Because the lines must stay identical, write out the data without changing anything.

++++++

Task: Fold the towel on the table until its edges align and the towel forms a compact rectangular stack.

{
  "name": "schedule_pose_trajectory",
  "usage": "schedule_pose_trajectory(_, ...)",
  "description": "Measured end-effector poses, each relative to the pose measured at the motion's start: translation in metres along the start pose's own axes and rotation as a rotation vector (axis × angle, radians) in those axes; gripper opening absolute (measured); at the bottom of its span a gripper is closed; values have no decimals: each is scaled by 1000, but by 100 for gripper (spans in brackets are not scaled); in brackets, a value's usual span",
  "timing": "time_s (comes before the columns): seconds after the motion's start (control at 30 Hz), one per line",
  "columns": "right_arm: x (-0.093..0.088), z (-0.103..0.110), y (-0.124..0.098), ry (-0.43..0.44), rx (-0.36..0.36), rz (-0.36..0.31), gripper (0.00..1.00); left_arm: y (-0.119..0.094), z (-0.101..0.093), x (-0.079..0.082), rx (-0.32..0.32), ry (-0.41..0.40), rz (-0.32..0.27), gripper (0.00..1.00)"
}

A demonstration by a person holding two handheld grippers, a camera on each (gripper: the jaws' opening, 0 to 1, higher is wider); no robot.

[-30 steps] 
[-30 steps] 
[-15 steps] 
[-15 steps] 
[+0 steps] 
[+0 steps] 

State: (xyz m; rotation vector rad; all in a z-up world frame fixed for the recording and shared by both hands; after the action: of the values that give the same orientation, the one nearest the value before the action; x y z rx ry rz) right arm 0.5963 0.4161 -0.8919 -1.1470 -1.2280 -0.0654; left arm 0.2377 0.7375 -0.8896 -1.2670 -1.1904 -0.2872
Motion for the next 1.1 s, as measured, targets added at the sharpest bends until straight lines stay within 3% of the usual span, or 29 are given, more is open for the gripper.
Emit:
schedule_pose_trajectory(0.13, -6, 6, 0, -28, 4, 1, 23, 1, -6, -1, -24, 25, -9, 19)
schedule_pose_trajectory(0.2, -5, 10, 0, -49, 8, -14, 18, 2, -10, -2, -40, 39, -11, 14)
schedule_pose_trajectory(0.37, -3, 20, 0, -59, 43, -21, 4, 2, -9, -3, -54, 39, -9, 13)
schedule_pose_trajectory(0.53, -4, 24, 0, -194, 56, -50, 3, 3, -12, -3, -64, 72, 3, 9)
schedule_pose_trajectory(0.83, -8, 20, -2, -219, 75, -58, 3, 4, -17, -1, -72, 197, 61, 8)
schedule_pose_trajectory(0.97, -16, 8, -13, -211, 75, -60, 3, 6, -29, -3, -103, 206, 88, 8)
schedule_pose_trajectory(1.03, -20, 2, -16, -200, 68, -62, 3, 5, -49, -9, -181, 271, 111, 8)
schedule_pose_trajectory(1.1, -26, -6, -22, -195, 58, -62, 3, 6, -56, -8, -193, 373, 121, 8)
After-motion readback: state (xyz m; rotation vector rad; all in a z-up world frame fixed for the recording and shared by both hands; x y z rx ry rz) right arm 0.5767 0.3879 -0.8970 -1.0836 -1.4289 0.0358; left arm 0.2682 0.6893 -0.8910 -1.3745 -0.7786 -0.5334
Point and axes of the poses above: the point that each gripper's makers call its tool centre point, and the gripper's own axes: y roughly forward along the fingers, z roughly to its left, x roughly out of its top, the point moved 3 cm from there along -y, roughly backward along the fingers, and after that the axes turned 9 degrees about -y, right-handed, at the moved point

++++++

:: Written answer ::
Task: Fold the towel on the table until its edges align and the towel forms a compact rectangular stack.

{
  "name": "schedule_pose_trajectory",
  "usage": "schedule_pose_trajectory(_, ...)",
  "description": "Measured end-effector poses, each relative to the pose measured at the motion's start: translation in metres along the start pose's own axes and rotation as a rotation vector (axis × angle, radians) in those axes; gripper opening absolute (measured); at the bottom of its span a gripper is closed; values have no decimals: each is scaled by 1000, but by 100 for gripper (spans in brackets are not scaled); in brackets, a value's usual span",
  "timing": "time_s (comes before the columns): seconds after the motion's start (control at 30 Hz), one per line",
  "columns": "right_arm: x (-0.093..0.088), z (-0.103..0.110), y (-0.124..0.098), ry (-0.43..0.44), rx (-0.36..0.36), rz (-0.36..0.31), gripper (0.00..1.00); left_arm: y (-0.119..0.094), z (-0.101..0.093), x (-0.079..0.082), rx (-0.32..0.32), ry (-0.41..0.40), rz (-0.32..0.27), gripper (0.00..1.00)"
}

A demonstration by a person holding two handheld grippers, a camera on each (gripper: the jaws' opening, 0 to 1, higher is wider); no robot.

[-30 steps] 
[-30 steps] 
[-15 steps] 
[-15 steps] 
[+0 steps] 
[+0 steps] 

State: (xyz m; rotation vector rad; all in a z-up world frame fixed for the recording and shared by both hands; after the action: of the values that give the same orientation, the one nearest the value before the action; x y z rx ry rz) right arm 0.5963 0.4161 -0.8919 -1.1470 -1.2280 -0.0654; left arm 0.2377 0.7375 -0.8896 -1.2670 -1.1904 -0.2872
Motion for the next 1.1 s, as measured, targets added at the sharpest bends until straight lines stay within 3% of the usual span, or 29 are given, more is open for the gripper.
Emit:
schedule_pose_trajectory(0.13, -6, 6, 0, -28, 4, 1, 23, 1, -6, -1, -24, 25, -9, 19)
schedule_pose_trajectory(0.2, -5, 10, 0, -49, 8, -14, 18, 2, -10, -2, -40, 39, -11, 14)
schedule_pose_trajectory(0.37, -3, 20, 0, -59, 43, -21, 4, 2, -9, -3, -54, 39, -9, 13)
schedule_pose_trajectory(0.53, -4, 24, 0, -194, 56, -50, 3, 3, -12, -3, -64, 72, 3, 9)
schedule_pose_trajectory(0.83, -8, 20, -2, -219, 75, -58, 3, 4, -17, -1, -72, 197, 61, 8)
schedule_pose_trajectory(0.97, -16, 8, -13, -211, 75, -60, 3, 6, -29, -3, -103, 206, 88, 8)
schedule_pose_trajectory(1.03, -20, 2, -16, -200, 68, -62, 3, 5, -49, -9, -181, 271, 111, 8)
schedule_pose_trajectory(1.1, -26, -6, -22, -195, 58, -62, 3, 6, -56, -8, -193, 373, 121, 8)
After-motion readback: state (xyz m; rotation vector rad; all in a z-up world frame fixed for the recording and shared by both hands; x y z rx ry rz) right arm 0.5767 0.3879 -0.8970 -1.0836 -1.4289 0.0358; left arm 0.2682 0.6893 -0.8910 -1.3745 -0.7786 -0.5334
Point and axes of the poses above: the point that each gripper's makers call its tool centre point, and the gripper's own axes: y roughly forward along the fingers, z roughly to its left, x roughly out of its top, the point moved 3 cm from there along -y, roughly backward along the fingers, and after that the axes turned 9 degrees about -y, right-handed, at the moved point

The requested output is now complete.